Canadian psychologist (1926–2023)

E. Mavis Hetherington (November 27, 1926 – July 21, 2023) was a Canadian psychology professor at the University of Virginia. She was a leading researcher on the impacts of divorce, family as units, and child development. She published more than 200 articles and edited 13 books. Hetherington also introduced a new method of analyzing observational research.

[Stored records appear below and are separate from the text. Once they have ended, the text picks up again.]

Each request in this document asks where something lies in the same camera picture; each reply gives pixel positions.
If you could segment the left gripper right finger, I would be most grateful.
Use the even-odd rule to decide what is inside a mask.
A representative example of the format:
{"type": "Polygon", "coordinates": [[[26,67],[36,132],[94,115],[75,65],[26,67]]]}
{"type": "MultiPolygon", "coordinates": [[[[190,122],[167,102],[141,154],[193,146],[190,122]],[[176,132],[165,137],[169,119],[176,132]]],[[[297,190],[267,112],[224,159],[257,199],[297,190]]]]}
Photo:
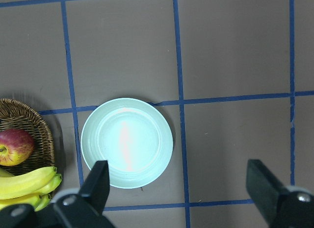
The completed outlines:
{"type": "Polygon", "coordinates": [[[270,228],[314,226],[313,193],[285,186],[261,160],[248,160],[246,190],[270,228]]]}

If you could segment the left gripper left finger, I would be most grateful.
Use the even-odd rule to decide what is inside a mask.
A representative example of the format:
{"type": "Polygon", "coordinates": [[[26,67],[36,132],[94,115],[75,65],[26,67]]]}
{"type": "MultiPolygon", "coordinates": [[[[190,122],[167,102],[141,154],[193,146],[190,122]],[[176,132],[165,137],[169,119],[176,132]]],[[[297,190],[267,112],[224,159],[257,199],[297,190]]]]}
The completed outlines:
{"type": "Polygon", "coordinates": [[[107,161],[97,161],[76,194],[67,194],[36,212],[30,204],[16,204],[0,212],[2,228],[113,228],[103,215],[109,195],[107,161]]]}

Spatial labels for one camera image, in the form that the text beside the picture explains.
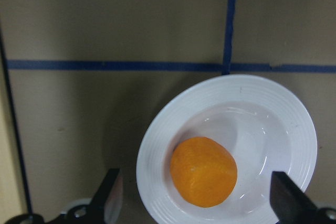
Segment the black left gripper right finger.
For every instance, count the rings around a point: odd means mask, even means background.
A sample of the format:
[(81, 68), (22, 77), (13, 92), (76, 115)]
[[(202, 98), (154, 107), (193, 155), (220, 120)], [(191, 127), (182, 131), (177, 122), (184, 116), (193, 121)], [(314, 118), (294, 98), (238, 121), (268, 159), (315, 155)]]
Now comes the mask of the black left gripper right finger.
[(317, 207), (285, 172), (272, 172), (269, 201), (281, 224), (335, 223), (335, 209)]

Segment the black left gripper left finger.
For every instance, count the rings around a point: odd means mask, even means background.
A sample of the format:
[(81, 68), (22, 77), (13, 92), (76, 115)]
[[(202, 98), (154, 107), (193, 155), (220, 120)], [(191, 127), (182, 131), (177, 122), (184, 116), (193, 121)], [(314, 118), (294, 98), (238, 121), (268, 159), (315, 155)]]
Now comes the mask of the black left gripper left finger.
[(109, 169), (90, 202), (90, 223), (116, 223), (120, 214), (120, 169)]

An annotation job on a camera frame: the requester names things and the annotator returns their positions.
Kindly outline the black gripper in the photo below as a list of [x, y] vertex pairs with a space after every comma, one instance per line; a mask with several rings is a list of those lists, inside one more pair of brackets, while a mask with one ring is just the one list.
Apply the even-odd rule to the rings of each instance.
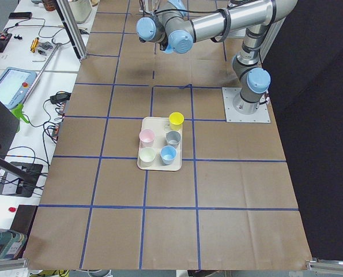
[[160, 51], [164, 51], [168, 47], [168, 43], [160, 43]]

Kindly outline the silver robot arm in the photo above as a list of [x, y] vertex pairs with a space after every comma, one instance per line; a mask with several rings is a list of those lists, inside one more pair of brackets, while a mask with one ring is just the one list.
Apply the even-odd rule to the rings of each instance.
[[258, 110], [267, 92], [270, 74], [258, 66], [262, 43], [272, 24], [285, 18], [296, 1], [231, 1], [226, 8], [209, 15], [185, 20], [188, 10], [182, 1], [167, 1], [161, 9], [137, 21], [141, 42], [160, 45], [162, 51], [184, 54], [196, 42], [210, 39], [222, 43], [231, 31], [245, 29], [241, 50], [232, 60], [232, 68], [242, 88], [233, 99], [234, 109], [245, 115]]

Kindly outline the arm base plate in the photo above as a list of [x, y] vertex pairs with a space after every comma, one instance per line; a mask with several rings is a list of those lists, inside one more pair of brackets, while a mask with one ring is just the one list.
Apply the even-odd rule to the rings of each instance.
[[262, 95], [259, 102], [245, 102], [241, 88], [222, 87], [225, 119], [228, 123], [271, 123], [268, 102]]

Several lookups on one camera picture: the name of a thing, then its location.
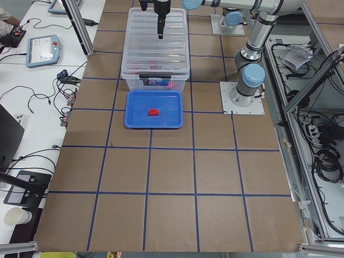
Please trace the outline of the red blocks inside box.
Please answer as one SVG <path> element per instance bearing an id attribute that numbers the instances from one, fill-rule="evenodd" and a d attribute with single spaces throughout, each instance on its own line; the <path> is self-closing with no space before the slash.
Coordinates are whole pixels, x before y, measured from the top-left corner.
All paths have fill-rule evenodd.
<path id="1" fill-rule="evenodd" d="M 140 73 L 156 73 L 156 74 L 170 74 L 171 80 L 142 80 L 139 78 Z M 156 61 L 151 61 L 148 64 L 134 64 L 128 65 L 128 71 L 121 74 L 122 78 L 130 90 L 180 90 L 180 83 L 172 78 L 173 73 L 170 71 L 163 71 L 163 65 Z"/>

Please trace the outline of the white paper cup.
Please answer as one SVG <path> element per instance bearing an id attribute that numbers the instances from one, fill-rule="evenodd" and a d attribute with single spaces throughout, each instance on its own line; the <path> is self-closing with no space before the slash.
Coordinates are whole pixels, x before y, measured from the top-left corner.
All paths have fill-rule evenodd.
<path id="1" fill-rule="evenodd" d="M 27 224 L 31 219 L 32 212 L 19 207 L 11 208 L 4 216 L 4 222 L 9 226 Z"/>

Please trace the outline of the blue plastic tray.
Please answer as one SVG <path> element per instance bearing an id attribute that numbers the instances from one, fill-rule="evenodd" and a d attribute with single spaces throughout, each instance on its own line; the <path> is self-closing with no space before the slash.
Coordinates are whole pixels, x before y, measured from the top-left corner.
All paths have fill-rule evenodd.
<path id="1" fill-rule="evenodd" d="M 128 128 L 177 129 L 183 126 L 180 91 L 133 90 L 127 95 L 124 124 Z"/>

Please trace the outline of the red block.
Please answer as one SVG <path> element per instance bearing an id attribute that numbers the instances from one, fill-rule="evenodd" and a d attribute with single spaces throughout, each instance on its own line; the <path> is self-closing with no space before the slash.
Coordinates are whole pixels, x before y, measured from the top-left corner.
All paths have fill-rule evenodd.
<path id="1" fill-rule="evenodd" d="M 148 110 L 148 115 L 150 117 L 156 117 L 160 114 L 160 110 L 159 109 L 149 109 Z"/>

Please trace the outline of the clear plastic storage box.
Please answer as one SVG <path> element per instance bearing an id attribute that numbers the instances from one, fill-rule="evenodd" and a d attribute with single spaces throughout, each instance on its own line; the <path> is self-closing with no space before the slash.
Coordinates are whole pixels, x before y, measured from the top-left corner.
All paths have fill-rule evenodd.
<path id="1" fill-rule="evenodd" d="M 158 38 L 157 18 L 153 8 L 146 11 L 140 8 L 129 10 L 121 74 L 128 71 L 128 65 L 134 64 L 134 61 L 138 64 L 156 61 L 163 65 L 163 71 L 173 73 L 172 78 L 180 83 L 178 91 L 183 91 L 190 76 L 186 12 L 183 9 L 171 9 L 166 17 L 163 39 Z"/>

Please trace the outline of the black power adapter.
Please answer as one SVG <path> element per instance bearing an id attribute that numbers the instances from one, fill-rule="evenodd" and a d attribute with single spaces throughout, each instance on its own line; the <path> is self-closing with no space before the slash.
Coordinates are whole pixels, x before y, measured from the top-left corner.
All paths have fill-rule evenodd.
<path id="1" fill-rule="evenodd" d="M 98 22 L 94 21 L 94 20 L 91 20 L 91 19 L 86 19 L 86 18 L 83 18 L 83 22 L 86 26 L 96 26 L 98 25 Z"/>

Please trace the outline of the crumpled white paper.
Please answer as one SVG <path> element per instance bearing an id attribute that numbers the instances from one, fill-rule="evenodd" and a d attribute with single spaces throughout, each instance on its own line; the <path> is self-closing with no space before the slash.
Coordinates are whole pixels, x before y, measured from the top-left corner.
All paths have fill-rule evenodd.
<path id="1" fill-rule="evenodd" d="M 282 60 L 282 63 L 293 70 L 298 70 L 313 58 L 313 50 L 307 43 L 301 45 L 290 44 L 288 48 L 289 52 Z"/>

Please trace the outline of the blue teach pendant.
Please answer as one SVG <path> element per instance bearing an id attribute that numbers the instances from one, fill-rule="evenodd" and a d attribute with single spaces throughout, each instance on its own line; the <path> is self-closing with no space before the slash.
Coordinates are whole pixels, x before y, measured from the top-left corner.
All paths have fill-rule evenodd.
<path id="1" fill-rule="evenodd" d="M 61 0 L 53 0 L 50 6 L 48 7 L 47 11 L 55 15 L 67 14 Z"/>
<path id="2" fill-rule="evenodd" d="M 54 65 L 60 58 L 60 41 L 56 34 L 29 38 L 27 41 L 26 66 L 35 68 Z"/>

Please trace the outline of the blue teach pendant near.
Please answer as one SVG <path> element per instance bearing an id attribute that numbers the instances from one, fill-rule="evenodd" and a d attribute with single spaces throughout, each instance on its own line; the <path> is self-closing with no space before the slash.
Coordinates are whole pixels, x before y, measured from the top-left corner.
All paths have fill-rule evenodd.
<path id="1" fill-rule="evenodd" d="M 56 34 L 29 38 L 27 41 L 26 66 L 35 68 L 54 65 L 60 58 L 60 41 Z"/>

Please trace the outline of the blue teach pendant far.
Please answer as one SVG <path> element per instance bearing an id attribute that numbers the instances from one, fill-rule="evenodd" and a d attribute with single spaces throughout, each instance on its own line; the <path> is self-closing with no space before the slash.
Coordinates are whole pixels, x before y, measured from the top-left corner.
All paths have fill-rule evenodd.
<path id="1" fill-rule="evenodd" d="M 61 0 L 53 0 L 50 6 L 48 7 L 47 11 L 55 15 L 67 14 Z"/>

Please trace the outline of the aluminium frame post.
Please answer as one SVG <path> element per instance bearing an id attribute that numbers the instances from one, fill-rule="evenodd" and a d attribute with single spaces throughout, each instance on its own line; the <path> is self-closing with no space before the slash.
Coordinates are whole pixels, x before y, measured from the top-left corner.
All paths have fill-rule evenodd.
<path id="1" fill-rule="evenodd" d="M 82 15 L 75 0 L 62 0 L 62 5 L 69 17 L 69 20 L 77 35 L 78 41 L 82 47 L 83 53 L 86 56 L 94 54 L 94 47 L 89 37 L 89 33 L 84 24 Z"/>

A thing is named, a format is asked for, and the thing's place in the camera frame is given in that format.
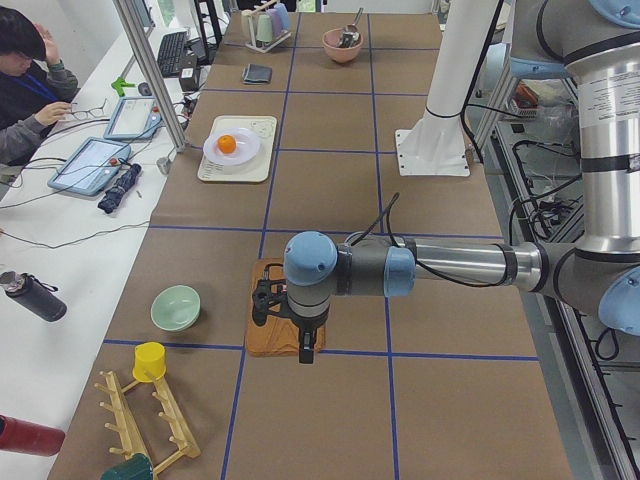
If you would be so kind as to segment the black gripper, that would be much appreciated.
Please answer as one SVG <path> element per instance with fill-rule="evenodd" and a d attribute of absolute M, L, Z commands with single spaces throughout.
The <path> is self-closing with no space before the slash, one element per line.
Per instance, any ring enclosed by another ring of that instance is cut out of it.
<path fill-rule="evenodd" d="M 322 327 L 328 318 L 328 310 L 325 309 L 315 316 L 303 316 L 296 312 L 291 314 L 291 321 L 298 327 L 299 355 L 301 364 L 313 364 L 315 356 L 315 344 L 318 329 Z"/>

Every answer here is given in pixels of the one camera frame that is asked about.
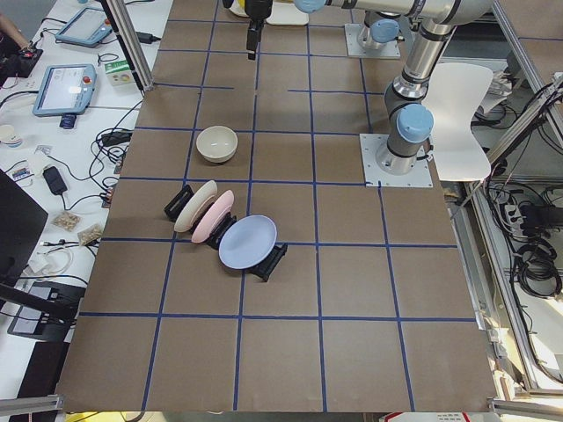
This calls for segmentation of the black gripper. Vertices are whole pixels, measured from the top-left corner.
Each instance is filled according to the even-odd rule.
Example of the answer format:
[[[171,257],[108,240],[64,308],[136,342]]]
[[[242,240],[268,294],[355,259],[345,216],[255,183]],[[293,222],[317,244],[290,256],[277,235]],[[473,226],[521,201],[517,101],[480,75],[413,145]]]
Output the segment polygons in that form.
[[[264,24],[270,16],[270,0],[246,1],[245,13],[250,19],[246,38],[247,55],[249,60],[255,60]]]

== Early life and education ==
E. Mavis Hetherington was born in British Columbia on November 27, 1926. She earned a B.A. degree in English and psychology in 1947, and a year later earned her M.A. in psychology at the University of British Columbia. After receiving her master's degree, she entered the graduate program at the University of California, Berkeley where she earned her Ph.D. in clinical and developmental psychology in 1958. At Berkeley, Hetherington studied under Leo Postman, who influenced her to become involved in research instead of becoming a practitioner.

== Marriage and career ==
Hetherington met her husband, John Hetherington, while working on her Ph.D. She started her academic career at Rutgers University-Newark. In 1960, Hetherington and her husband obtained positions at the University of Wisconsin-Madison. While teaching in Wisconsin, Hetherington experienced discrimination by being paid less than the men in the department while out-publishing them and being one of the most popular professors. During her career she published more than 200 research articles and edited 13 books. Hetherington's many awards include the Distinguished Teaching in Developmental Psychology Award from the American Psychological Association, the G. Stanley Hall Distinguished Scientist Award from Division 7 (Developmental Psychology) of the American Psychological Association, and the Society for Research on Adolescence Distinguished Scientist Award.

== Major contributions ==

=== Virginia Longitudinal Study of Divorce and Remarriage. ===
In 1972, Hetherington and colleagues started the 20-year Longitudinal Study of Divorce and Remarriage. Hetherington followed 450 families who had children that were four years old and lived in Virginia. Today, some of those children are adults and have also been divorced or remarried. This has allowed Hetherington to study the effects of divorce and remarriage through generations. Numerous follow up studies have also been completed from this data. Findings have caused controversy and a new perspective on divorce, remarriage, and families. Hetherington and colleagues found that divorce is devastating but not as devastating as most theorists have concluded. She also discovered that divorce can't be looked at as a single event but must be viewed as a process of transitions and perspectives from the entire family. Hetherington concluded that social interactions of the family will affect the outcomes of divorce and remarriage and variations of outcomes must be acknowledged.

=== Later life and death ===
Because of her husband's illness, Hetherington retired in 1999 after 29 years at the University of Virginia, but her research continued through the students she mentored.

E. Mavis Hetherington died on July 21, 2023, at the age of 96.